## TASK BRIEF
Check every line of the data below for the word "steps". Copy the ones that have it.

++++ INFORMATION SUPPLIED ++++

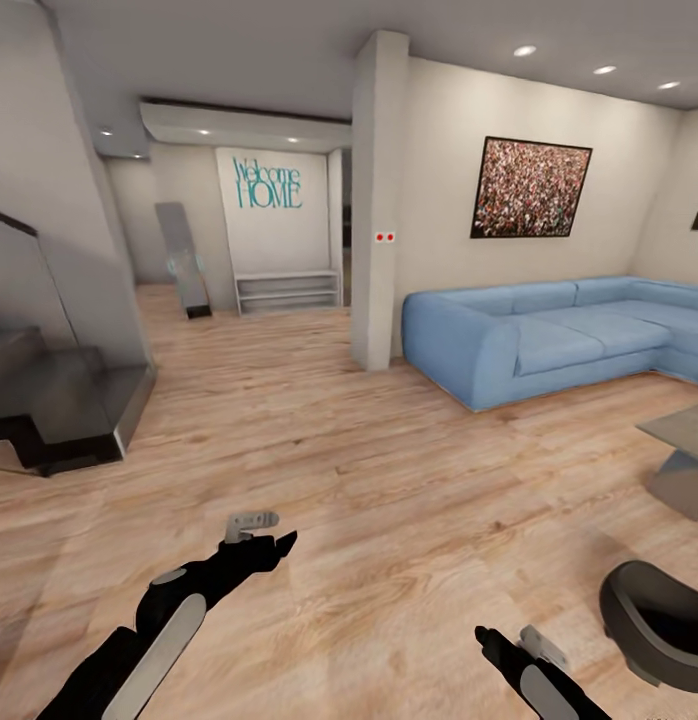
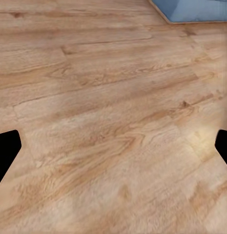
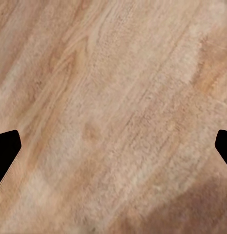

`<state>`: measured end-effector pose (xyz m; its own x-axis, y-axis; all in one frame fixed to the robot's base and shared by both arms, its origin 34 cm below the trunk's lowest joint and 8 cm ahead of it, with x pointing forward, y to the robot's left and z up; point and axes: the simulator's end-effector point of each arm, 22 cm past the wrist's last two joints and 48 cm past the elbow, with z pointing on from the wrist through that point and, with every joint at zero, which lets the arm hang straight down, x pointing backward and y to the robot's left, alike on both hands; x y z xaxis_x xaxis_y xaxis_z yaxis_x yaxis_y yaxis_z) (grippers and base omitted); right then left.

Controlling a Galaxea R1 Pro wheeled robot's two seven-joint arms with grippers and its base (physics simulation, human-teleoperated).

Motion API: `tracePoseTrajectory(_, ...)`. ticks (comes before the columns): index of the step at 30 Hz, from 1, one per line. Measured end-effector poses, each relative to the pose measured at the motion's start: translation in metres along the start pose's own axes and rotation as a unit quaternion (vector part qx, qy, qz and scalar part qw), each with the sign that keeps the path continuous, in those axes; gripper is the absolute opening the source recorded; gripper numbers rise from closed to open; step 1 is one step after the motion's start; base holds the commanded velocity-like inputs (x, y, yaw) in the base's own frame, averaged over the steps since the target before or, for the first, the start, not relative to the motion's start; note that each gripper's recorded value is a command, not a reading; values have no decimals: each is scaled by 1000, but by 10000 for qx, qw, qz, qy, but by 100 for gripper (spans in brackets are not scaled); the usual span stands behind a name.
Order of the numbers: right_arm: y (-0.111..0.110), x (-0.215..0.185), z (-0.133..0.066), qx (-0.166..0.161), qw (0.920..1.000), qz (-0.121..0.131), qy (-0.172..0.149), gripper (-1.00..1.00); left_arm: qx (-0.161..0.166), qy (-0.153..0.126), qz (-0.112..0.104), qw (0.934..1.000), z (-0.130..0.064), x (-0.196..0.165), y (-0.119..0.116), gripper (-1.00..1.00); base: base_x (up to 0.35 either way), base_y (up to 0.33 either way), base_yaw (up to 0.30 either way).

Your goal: Place each of the two pumpkins and all three candles from the living room inside a cabinet in the living room (use any cabinet), then make sure every cabinet is closed, and position the cauldron so it is next to a table in the living room.

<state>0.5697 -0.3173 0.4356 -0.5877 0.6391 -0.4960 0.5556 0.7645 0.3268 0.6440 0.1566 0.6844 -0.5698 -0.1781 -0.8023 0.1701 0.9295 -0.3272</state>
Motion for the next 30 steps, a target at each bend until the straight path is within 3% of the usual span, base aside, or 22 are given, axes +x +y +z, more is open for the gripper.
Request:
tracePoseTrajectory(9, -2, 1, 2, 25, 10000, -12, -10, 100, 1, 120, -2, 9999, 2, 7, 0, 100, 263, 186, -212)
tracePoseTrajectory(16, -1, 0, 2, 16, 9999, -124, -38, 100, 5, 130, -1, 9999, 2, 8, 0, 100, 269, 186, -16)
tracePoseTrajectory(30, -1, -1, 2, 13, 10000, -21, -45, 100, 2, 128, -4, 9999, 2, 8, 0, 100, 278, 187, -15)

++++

## ANSWER SECTION
Motion API: `tracePoseTrajectory(_, ...)`. ticks (comes before the columns): index of the step at 30 Hz, from 1, one per line. Measured end-effector poses, each relative to the pose measured at the motion's start: translation in metres along the start pose's own axes and rotation as a unit quaternion (vector part qx, qy, qz and scalar part qw), each with the sign that keeps the path continuous, in those axes; gripper is the absolute opening the source recorded; gripper numbers rise from closed to open; step 1 is one step after the motion's start; base holds the commanded velocity-like inputs (x, y, yaw) in the base's own frame, averaged over the steps since the target before or, for the first, the start, not relative to the motion's start; note that each gripper's recorded value is a command, not a reading; values have no decimals: each is scaled by 1000, but by 10000 for qx, qw, qz, qy, but by 100 for gripper (spans in brackets are not scaled); the usual span stands behind a name.
Motion for the next 30 steps, a target at each bend until the straight path is within 3% of the usual span, base aside, or 22 are given, axes +x +y +z, more is open for the gripper.

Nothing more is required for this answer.